Each vendor is assigned a unique set of OAuth2 credentials. This configuration grants vendors read-only access with a limited scope, reducing the risk of security breaches.

Our solution provides three approaches for handling vendor authentication:

1. Integration with Vendors' OAuth2 Providers: Vendors can integrate their existing OAuth2 providers, such as Auth0 or Clerk, with our platform. This allows them to maintain their current authentication systems while interacting with the marketplace's infrastructure.

2. Simple OAuth2 Redirection via Marketplace: For vendors without their own OAuth2 providers, we offer a solution where they can add a button on their application that redirects users to the marketplace’s OAuth2 server.
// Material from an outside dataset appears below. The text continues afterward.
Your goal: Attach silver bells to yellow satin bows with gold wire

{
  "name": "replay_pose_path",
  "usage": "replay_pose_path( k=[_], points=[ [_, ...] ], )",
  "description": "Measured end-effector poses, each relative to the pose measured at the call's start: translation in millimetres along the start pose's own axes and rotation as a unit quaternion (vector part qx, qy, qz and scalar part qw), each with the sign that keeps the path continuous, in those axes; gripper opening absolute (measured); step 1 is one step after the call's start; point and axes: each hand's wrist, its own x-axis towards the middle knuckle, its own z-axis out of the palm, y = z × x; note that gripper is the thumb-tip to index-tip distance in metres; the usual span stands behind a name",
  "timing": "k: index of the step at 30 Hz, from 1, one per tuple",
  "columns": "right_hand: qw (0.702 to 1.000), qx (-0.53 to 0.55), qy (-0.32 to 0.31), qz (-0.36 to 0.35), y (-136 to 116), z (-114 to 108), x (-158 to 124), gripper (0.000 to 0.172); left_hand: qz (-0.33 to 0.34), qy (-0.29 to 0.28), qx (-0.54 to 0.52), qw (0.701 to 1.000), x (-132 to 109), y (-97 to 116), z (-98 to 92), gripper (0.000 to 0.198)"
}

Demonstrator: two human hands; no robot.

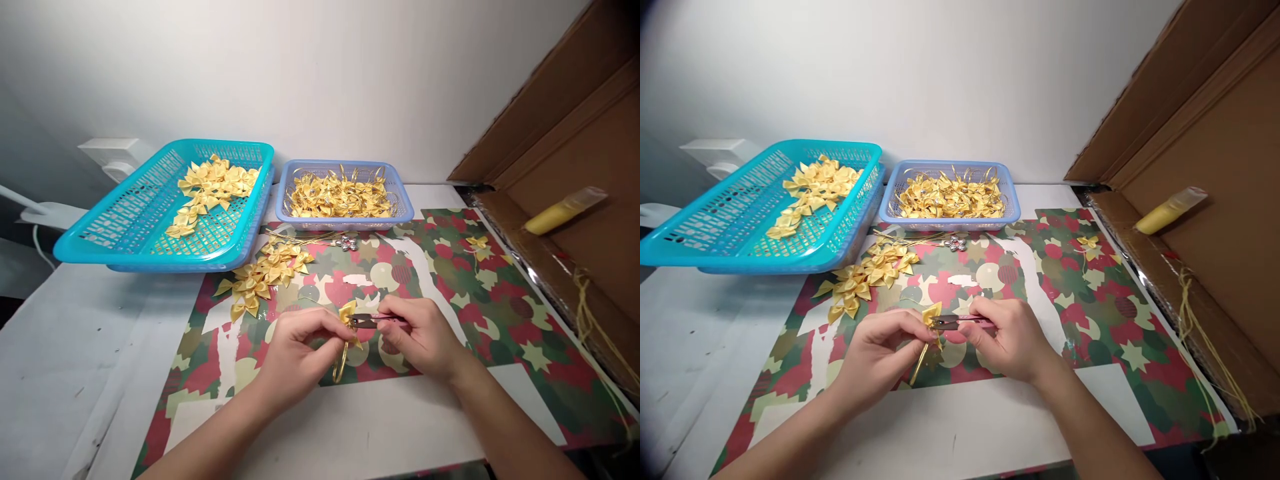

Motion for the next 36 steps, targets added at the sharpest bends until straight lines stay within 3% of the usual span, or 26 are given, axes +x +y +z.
replay_pose_path(
  k=[6, 13, 23, 25, 32, 36],
  points=[
    [1.0, -0.02, 0.005, 0.002, -0.9, -0.5, -0.5, 0.031, 0.007, -0.009, -0.002, 1.0, -0.6, 0.5, -0.2, 0.027],
    [0.998, -0.027, 0.034, -0.042, -0.4, 1.4, 0.0, 0.031, -0.025, -0.013, -0.037, 0.999, 0.5, 0.2, 0.3, 0.027],
    [0.999, 0.005, 0.032, 0.018, -1.5, 5.8, -0.7, 0.036, -0.114, -0.037, -0.113, 0.986, 0.4, -1.4, 2.0, 0.013],
    [0.999, 0.017, 0.027, 0.032, 0.1, 5.8, -0.5, 0.036, -0.14, -0.031, -0.143, 0.979, 1.3, -1.3, 2.4, 0.009],
    [0.995, 0.01, 0.082, 0.061, 9.9, -2.9, 3.9, 0.035, -0.218, 0.02, -0.226, 0.949, 5.6, -4.1, -0.1, 0.029],
    [0.997, -0.016, 0.059, 0.041, 12.5, -8.8, 3.6, 0.03, -0.238, 0.034, -0.259, 0.935, 7.7, -5.2, -1.3, 0.023]
  ],
)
3. Callback URL: This flow works as follows:

1. A user makes a purchase.
2. The user clicks a link to access the vendor's application from the marketplace.
3. They are redirected to the vendor's application, receiving an authorization code in the URL.
4. The application exchanges the code for an authorization token from the Keycloak.
5. Keycloak returns the authorization token.
6. The application uses the token to request data to the Medusa SaaS Marketplace API about the authenticated user.